Rakyat sulit mendapatkan air bersih sebab semua telah tercemar dan tidak layak di gunakan untuk kebutuhan sehari-hari. Ditengah kesulitan air bersih, terbukalah peluang untuk mengkapitalisasi air oleh oknum-oknum yang memanfaatkan situasi darurat ini. Tidak menutup kemungkinan harga yang harus di beli rakyat cukup tinggi dan mau tidak mau rakyat terpaksa membelinya dengan harga mahal bahkan dua kali lipat dari harga normal.

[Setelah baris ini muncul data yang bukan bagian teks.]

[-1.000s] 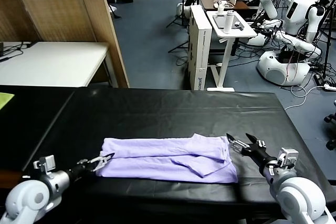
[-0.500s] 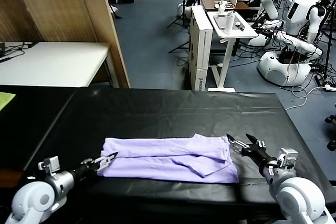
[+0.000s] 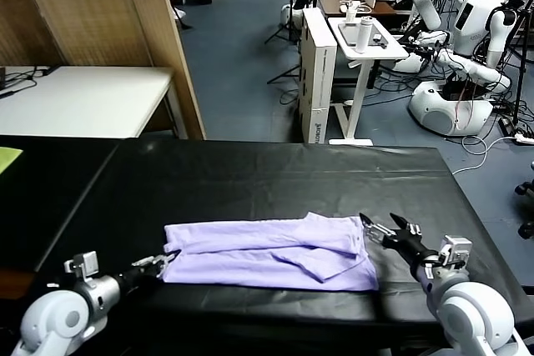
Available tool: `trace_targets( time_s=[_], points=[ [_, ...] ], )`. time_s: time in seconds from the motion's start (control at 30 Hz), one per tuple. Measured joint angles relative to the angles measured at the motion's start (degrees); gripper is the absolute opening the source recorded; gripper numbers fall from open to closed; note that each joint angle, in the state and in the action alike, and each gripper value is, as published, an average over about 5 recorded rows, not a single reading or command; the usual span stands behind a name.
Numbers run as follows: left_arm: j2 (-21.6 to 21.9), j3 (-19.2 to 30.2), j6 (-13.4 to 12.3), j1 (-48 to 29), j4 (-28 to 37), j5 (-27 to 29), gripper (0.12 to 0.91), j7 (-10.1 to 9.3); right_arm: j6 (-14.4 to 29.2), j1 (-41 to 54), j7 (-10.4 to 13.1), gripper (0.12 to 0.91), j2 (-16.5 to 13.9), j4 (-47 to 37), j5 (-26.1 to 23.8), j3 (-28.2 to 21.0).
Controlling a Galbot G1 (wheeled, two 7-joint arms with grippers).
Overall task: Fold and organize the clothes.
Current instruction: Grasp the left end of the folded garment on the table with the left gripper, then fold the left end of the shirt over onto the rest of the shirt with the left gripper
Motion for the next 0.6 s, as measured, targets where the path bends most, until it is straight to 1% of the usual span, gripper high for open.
trace_targets(
  time_s=[0.07, 0.13, 0.33, 0.4, 0.5, 0.6],
  points=[
    [-0.1, -0.5, 0.0, -0.1, -0.4, 2.1, 0.173, -0.33, 0.0, 0.0, 0.0, 0.907, 0.1, -0.1, 0.0, 0.0],
    [0.1, -1.2, 0.0, -0.1, -0.9, 4.7, 0.174, -0.23, 0.1, -0.1, 0.0, 0.907, 0.3, -0.2, -0.1, 0.1],
    [2.6, -5.1, -0.2, 0.8, -1.5, 15.9, 0.174, 1.49, 0.3, 0.1, 0.1, 0.907, 0.9, -0.6, -0.2, 0.0],
    [3.9, -6.9, -1.1, 1.4, -1.5, 19.8, 0.174, 1.63, 0.3, 0.1, 0.1, 0.907, 1.1, -0.8, -0.4, -0.2],
    [5.4, -9.5, -3.5, 2.3, -1.7, 24.6, 0.174, 1.63, 0.3, 0.2, 0.1, 0.907, 1.4, -0.9, -0.7, -0.6],
    [6.0, -11.1, -5.1, 3.0, -2.6, 27.3, 0.174, 1.59, 0.4, 0.2, 0.1, 0.907, 2.0, -1.0, -1.0, -1.0]
  ],
)
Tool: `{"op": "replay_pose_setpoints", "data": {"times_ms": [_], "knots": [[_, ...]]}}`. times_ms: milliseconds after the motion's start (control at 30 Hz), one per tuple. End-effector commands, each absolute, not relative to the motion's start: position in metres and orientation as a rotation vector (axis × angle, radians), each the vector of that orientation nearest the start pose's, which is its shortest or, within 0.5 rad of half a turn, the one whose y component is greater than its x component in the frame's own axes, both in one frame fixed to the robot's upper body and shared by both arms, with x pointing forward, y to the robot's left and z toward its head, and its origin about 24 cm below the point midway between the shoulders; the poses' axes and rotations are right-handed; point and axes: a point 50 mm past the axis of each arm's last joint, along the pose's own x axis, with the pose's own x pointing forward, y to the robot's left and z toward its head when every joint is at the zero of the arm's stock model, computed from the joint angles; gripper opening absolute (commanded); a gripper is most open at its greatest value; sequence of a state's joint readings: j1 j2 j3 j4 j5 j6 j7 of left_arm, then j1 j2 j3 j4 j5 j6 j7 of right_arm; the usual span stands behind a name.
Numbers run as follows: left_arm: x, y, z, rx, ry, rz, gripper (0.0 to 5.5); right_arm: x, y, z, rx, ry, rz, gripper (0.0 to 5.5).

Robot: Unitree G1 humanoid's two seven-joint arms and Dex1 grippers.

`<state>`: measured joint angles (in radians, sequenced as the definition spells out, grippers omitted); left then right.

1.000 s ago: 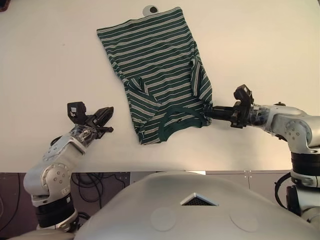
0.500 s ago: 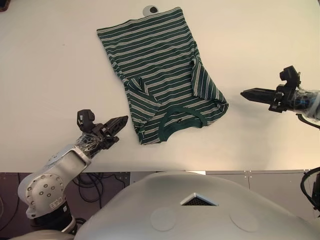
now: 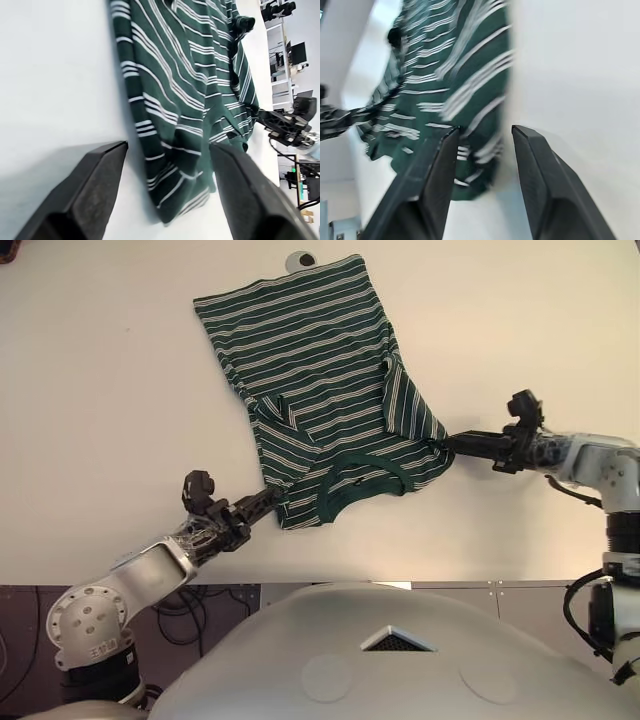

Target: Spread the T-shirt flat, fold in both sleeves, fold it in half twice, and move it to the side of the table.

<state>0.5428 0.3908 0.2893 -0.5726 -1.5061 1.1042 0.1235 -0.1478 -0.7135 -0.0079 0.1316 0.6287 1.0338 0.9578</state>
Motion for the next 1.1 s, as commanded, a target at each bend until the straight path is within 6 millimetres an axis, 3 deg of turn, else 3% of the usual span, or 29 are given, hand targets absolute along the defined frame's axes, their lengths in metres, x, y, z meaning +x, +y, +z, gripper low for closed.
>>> {"op": "replay_pose_setpoints", "data": {"times_ms": [33, 133, 500, 700, 933, 1100], "knots": [[0.104, 0.174, 0.043, -0.853, 0.923, -0.324, 2.99, 0.226, -0.235, 0.034, 0.418, 0.961, 0.810, 1.92], [0.100, 0.171, 0.037, -0.841, 0.948, -0.316, 2.72, 0.227, -0.232, 0.033, 0.413, 0.969, 0.825, 1.92], [0.101, 0.172, 0.034, -0.795, 0.949, -0.307, 0.85, 0.229, -0.230, 0.039, 0.454, 0.947, 0.840, 0.01], [0.097, 0.174, 0.035, -0.746, 0.971, -0.323, 0.01, 0.227, -0.231, 0.052, 0.495, 0.896, 0.869, 0.00], [0.094, 0.190, 0.051, -0.617, 0.980, -0.437, 0.01, 0.192, -0.243, 0.062, 0.443, 0.974, 1.021, 0.00], [0.062, 0.188, 0.070, -0.591, 1.063, -0.627, 0.01, 0.143, -0.259, 0.075, 0.483, 1.062, 1.112, 0.00]]}}
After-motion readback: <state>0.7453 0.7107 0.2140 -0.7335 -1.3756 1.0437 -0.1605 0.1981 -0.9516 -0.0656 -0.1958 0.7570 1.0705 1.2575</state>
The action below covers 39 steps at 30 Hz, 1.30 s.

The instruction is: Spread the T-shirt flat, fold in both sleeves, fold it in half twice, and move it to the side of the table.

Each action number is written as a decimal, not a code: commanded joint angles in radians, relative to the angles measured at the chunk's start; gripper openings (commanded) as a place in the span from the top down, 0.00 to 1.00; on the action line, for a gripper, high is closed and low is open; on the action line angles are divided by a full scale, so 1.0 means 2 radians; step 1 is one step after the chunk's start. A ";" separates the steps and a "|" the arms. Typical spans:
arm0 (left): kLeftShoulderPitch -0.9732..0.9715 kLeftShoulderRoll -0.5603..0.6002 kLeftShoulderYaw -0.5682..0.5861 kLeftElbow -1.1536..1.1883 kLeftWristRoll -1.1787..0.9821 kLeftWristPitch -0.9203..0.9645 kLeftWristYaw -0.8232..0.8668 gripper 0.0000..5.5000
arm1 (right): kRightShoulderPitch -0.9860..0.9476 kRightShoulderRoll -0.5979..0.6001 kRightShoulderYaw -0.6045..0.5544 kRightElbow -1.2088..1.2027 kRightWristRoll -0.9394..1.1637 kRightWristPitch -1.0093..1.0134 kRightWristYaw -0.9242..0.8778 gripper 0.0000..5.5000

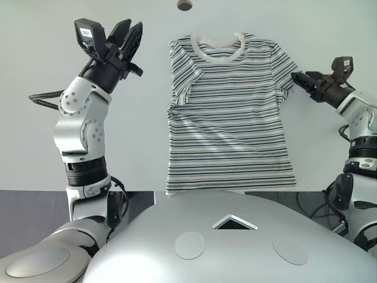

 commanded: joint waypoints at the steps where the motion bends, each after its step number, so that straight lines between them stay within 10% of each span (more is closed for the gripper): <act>1: 0.006 0.002 -0.004 -0.002 0.005 0.001 0.004 0.74 | -0.010 0.008 0.009 0.014 -0.013 -0.004 0.000 0.47; 17: 0.016 -0.002 -0.015 -0.005 0.004 0.003 0.012 0.74 | 0.005 0.014 0.004 -0.017 -0.010 0.004 0.006 0.99; 39: 0.026 -0.011 -0.058 -0.002 0.050 -0.020 0.022 0.74 | 0.043 0.074 0.079 -0.259 -0.052 0.025 -0.096 0.99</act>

Adanya masalah air disebabkan oleh sistem kapitalisme. Sistem kapitalisme menjadikan keuntungan sebagai tujuan utama dengan berbagai dampak kerusakan yang ada. Sistem kapitalisme menjadikan penguasa yang seolah leluasa dalam berbuat apa saja. Sehingga apa yang dilakukan asal menghasilkan banyak uang akan di usahakan meski harus menyengsarakan rakyat. Sebagaimana hak rakyat dalam mendapatkan air bersih.
Jikapun usaha penguasa dalam menyelesaikan problem ini seperti menyediakan air bersih, sayangnya hanya dalam jangka pendek, walhasil tidak benar-benar memberikan solusi sampai ke akar masalah. Maka jelas sistem kapitalisme menjadikan penguasa hanya sebagai fasilitator. Mereka tidak bertanggung jawab penuh terhadap kebutuhan rakyat tetapi justru mengalihkan tugasnya ke para pemilik modal yang tentu saja bukan bertujuan membantu meringankan rakyat tetapi keuntungan individu dan golongan.
Dalam Islam memiliki pengaturan terhadap hajat hidup rakyat seperti air yang menjadi kebutuhan dasar makhluk hidup khususnya manusia.
Seperti hadis Rasulullah SAW :
اَلْمُسْلِمُوْنَ شُرَكَاءُ في ثلَاَثٍ فِي الْكَلَإِ وَالْماَءِ وَالنَّارِ
“Kaum muslim berserikat dalam tiga perkara yaitu padang rumput, air, dan api.” (HR Abu Dawud dan Ahmad).
Sehingga jelas bahwa air merupakan kepemilikan umum yang tidak boleh di privatisasi.
Sistem Islam akan membuat aturan yang sesuai dengan syari'at dengan tidak merusak alam akibat pengelolaan tambang, hutan, dan lain sebagainya sehingga tidak terjadi kerusakan lingkungan dan tidak mengalami krisis air bersih yang saat ini terjadi dalam sistem kapitalisme.
Negara dalam sistem Islam akan dibiayai oleh penguasa melalui dana baitul mal yang semua itu berasal dari kharaj, fai, ganimah, pengelolaan SDA sehingga mampu menyediakan air untuk seluruh umat. Maka, sudah saatnya negeri ini mengikuti jejak negara Islam yang pada saat itu bertanggungjawab penuh terhadap kebutuhan umat. Atas keimanan yang kuat terhadap Allah SWT sehingga penguasa dalam Islam akan menjaga amanah dan tugas yang diembannya terkhusus krisis air saat ini. Wallahu Alam Bishowab.